- _TASK STATEMENT_
Using the data beneath this instruction, retype only the lines from the one that contains "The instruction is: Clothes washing" down to the one that contains "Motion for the", both included, exactly as they appear.

- _DATA BELOW_
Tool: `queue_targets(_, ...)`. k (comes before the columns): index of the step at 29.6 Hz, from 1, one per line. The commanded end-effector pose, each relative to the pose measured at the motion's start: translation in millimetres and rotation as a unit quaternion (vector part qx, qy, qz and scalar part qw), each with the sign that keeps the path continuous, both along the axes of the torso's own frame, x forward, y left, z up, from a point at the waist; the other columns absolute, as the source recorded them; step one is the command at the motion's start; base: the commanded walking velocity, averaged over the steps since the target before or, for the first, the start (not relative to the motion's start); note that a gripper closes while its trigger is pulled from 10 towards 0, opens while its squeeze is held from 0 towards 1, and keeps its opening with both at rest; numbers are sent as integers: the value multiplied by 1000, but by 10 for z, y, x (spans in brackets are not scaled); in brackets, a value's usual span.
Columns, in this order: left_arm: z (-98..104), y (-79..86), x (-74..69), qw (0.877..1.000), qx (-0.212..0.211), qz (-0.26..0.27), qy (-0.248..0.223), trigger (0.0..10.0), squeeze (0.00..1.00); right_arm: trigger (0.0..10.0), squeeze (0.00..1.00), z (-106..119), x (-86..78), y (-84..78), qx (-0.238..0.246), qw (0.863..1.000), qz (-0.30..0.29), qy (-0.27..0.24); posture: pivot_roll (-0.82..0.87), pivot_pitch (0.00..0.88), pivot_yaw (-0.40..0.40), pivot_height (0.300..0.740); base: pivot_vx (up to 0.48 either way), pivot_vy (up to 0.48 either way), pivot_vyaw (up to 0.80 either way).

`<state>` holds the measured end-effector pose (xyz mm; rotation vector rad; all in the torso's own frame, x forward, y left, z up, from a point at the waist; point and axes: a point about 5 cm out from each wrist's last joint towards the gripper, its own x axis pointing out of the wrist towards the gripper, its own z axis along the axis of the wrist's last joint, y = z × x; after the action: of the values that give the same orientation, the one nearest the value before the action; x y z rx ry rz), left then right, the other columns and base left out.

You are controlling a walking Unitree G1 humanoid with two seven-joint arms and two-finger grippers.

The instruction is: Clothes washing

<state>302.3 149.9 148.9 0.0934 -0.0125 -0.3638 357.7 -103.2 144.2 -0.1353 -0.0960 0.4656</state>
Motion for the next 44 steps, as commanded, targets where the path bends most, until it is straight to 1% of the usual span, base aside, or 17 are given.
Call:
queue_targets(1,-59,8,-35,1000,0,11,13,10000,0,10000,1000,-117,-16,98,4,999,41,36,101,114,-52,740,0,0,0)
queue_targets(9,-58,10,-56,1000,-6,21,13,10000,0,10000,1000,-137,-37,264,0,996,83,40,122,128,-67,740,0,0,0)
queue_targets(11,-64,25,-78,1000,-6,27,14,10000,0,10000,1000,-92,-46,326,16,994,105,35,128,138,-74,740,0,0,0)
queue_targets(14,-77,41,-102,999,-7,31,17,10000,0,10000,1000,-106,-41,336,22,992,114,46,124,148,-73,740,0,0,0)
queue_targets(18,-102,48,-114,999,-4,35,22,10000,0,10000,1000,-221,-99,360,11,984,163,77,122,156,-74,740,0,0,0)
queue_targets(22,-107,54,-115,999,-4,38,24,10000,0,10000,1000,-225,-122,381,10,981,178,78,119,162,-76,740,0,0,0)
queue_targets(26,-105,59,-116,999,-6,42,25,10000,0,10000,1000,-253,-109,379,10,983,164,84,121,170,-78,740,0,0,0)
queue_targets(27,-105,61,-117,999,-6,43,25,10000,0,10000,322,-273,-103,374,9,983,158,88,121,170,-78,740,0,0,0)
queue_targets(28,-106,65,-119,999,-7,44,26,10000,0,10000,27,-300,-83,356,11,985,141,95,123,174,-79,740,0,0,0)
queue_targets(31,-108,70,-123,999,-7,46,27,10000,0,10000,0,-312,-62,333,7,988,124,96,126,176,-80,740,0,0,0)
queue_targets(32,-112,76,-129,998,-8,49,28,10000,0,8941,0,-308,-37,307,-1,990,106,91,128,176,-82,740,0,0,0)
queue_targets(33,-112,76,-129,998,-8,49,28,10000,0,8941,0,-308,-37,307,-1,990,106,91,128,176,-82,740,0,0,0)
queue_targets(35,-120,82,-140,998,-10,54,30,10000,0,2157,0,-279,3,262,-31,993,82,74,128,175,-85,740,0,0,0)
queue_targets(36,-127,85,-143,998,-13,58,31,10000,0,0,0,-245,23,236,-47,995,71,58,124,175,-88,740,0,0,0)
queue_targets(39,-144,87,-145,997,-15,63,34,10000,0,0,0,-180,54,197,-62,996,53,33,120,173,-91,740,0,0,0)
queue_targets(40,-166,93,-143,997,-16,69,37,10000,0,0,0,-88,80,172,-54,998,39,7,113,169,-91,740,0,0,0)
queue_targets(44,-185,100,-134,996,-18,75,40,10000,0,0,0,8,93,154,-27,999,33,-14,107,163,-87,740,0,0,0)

- _OUTPUT_
The instruction is: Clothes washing

<state>302.3 149.9 148.9 0.0934 -0.0125 -0.3638 357.7 -103.2 144.2 -0.1353 -0.0960 0.4656</state>
Motion for the next 44 steps, as commanded, targets where the path bends most, until it is straight to 1% of the usual span, base aside, or 17 are given.

No further output is expected.